→ YOUR INSTRUCTIONS
Could you copy out every line of the data where the word "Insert" occurs?

→ DATASET EXTRACT
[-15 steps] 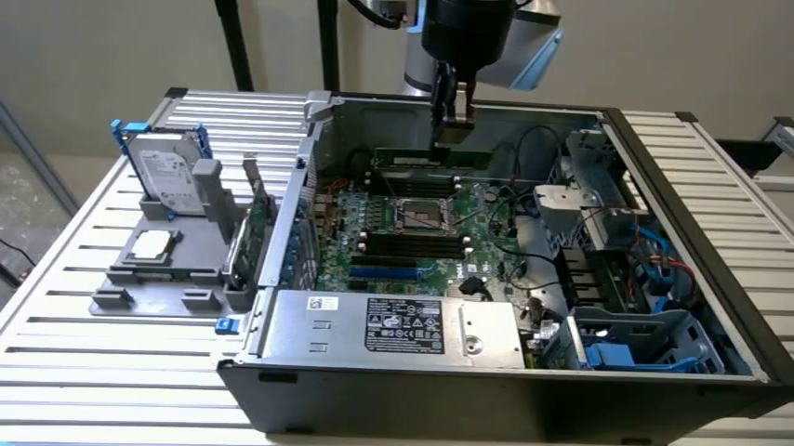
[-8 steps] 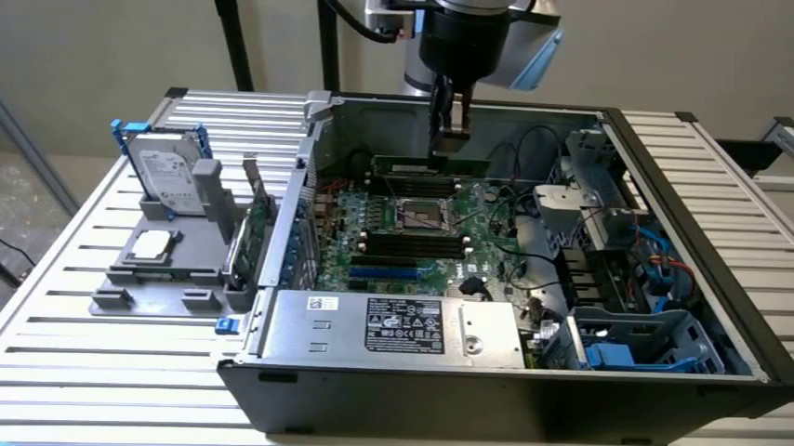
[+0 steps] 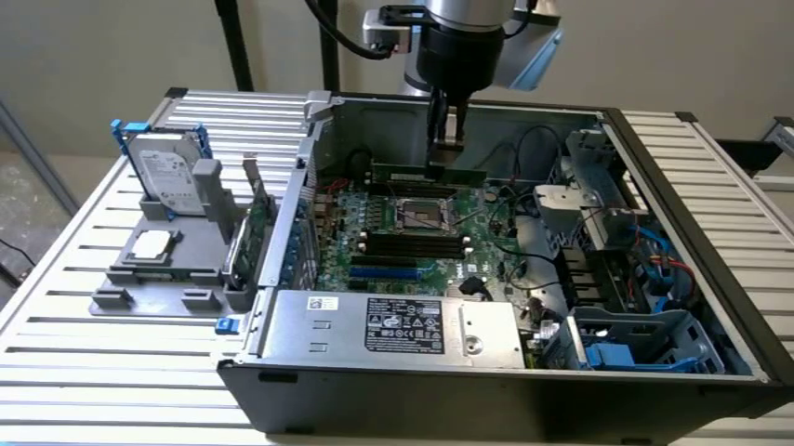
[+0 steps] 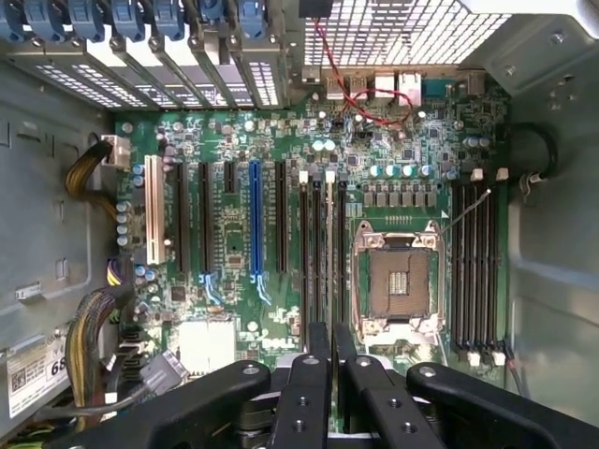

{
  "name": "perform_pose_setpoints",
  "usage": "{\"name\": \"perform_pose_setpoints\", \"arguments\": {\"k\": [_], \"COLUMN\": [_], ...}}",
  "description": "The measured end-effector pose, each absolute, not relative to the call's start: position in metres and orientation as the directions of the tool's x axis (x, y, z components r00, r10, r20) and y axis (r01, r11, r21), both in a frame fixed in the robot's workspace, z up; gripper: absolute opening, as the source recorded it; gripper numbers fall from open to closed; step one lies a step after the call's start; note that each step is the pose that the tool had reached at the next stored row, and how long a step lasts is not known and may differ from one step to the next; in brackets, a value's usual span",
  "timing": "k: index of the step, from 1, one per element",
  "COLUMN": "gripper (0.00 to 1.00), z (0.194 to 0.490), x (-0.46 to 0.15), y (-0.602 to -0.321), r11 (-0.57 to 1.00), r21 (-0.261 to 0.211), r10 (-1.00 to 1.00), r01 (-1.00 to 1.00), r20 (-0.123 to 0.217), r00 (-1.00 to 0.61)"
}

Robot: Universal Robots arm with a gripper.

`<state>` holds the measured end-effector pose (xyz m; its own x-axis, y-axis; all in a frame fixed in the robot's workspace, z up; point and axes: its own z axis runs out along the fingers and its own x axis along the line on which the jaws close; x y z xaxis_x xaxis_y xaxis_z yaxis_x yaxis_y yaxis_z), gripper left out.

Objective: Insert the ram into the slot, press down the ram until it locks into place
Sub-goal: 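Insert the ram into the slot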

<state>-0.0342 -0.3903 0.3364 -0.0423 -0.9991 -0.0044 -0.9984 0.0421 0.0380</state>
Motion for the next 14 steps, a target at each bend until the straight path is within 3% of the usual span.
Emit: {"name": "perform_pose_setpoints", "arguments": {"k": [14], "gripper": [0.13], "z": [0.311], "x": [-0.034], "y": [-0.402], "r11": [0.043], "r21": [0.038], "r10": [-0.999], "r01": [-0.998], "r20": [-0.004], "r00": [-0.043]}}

→ COMPLETED EXERCISE
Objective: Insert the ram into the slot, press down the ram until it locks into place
Sub-goal: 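Insert the ram into the slot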

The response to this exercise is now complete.